------ Recorded data

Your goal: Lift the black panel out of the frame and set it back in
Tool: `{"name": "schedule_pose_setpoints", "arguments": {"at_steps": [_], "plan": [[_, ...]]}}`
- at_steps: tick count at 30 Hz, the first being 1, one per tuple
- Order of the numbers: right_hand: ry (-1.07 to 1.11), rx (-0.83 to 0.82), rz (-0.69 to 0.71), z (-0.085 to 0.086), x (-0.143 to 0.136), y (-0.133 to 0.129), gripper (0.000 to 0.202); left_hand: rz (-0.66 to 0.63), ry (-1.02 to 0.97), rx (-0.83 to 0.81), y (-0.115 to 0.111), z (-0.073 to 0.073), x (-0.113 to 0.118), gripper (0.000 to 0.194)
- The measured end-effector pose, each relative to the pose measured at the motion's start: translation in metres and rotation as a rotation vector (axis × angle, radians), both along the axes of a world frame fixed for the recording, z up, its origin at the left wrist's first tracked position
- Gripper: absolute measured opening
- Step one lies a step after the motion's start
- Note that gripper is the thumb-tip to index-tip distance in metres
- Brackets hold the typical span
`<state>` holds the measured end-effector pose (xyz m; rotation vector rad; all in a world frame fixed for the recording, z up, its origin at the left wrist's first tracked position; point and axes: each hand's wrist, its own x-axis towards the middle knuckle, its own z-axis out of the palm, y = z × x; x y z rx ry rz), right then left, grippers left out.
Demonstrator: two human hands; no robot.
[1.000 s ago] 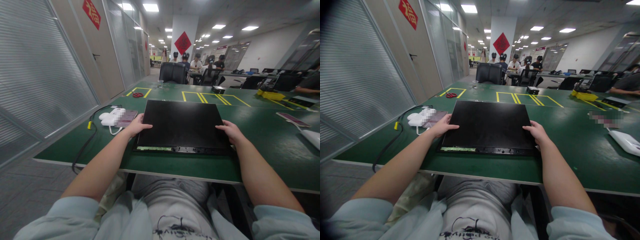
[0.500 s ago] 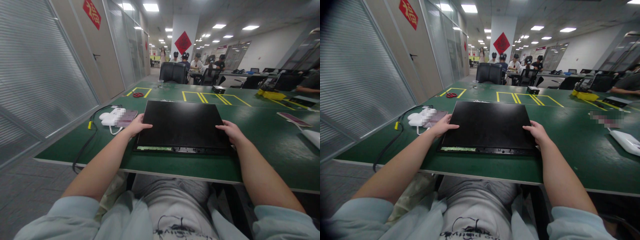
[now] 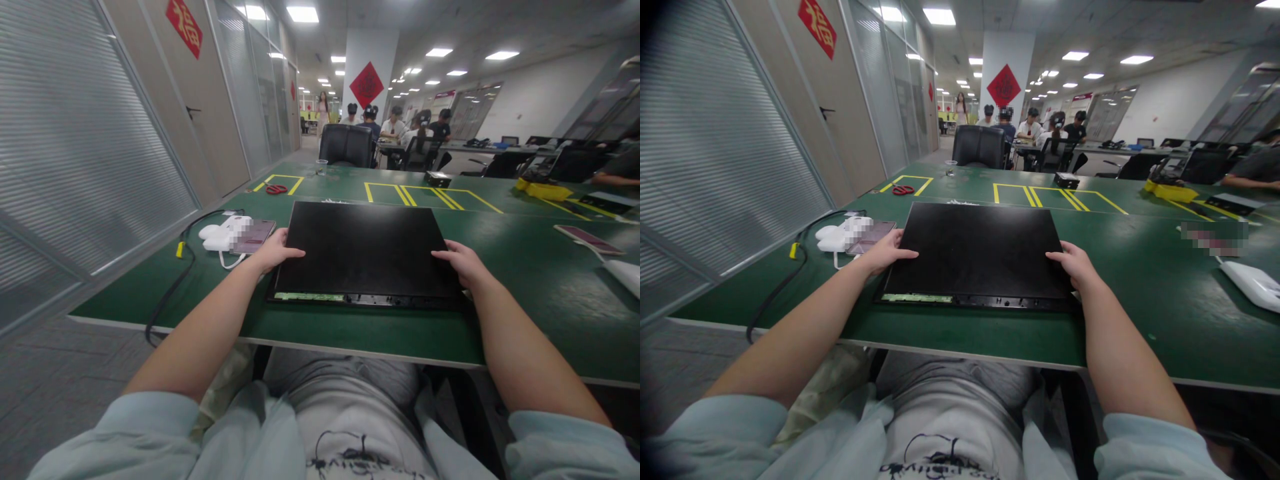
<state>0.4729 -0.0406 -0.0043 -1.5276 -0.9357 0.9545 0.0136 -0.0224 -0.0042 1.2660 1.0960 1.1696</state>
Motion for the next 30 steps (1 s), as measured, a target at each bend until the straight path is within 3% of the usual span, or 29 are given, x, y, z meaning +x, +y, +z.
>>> {"name": "schedule_pose_setpoints", "arguments": {"at_steps": [30], "plan": [[-0.092, 0.003, -0.01, -0.0042, 0.0029, 0.0036, 0.029, -0.03, -0.009, 0.009, -0.0019, 0.0028, 0.001, 0.072]]}}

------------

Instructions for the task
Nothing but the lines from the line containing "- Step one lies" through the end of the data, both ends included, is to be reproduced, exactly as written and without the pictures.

Expected output
- Step one lies a step after the motion's start
- Note that gripper is the thumb-tip to index-tip distance in metres
- Brackets hold the typical span
`<state>` holds the measured end-effector pose (xyz m; rotation vector rad; all in a world frame fixed for the recording, z up, its origin at the left wrist's first tracked position; point and axes: each hand's wrist, its own x-axis towards the middle knuckle, its own z-axis out of the palm, y = z × x; x y z rx ry rz), right then left, grippers left out.
Demonstrator: two human hands; no robot.
[1.000 s ago] 
[0.500 s ago] 
[now] 
<state>0.4729 -0.0406 -0.0043 -1.5276 -0.9357 0.9545 0.0136 -0.0224 -0.0042 1.2660 1.0960 1.1696</state>
Motion for the next 30 steps (1 s), as measured, a target at each bend until the straight path is within 3% of the usual span, or 29 are given, x, y, z meaning +x, +y, +z.
>>> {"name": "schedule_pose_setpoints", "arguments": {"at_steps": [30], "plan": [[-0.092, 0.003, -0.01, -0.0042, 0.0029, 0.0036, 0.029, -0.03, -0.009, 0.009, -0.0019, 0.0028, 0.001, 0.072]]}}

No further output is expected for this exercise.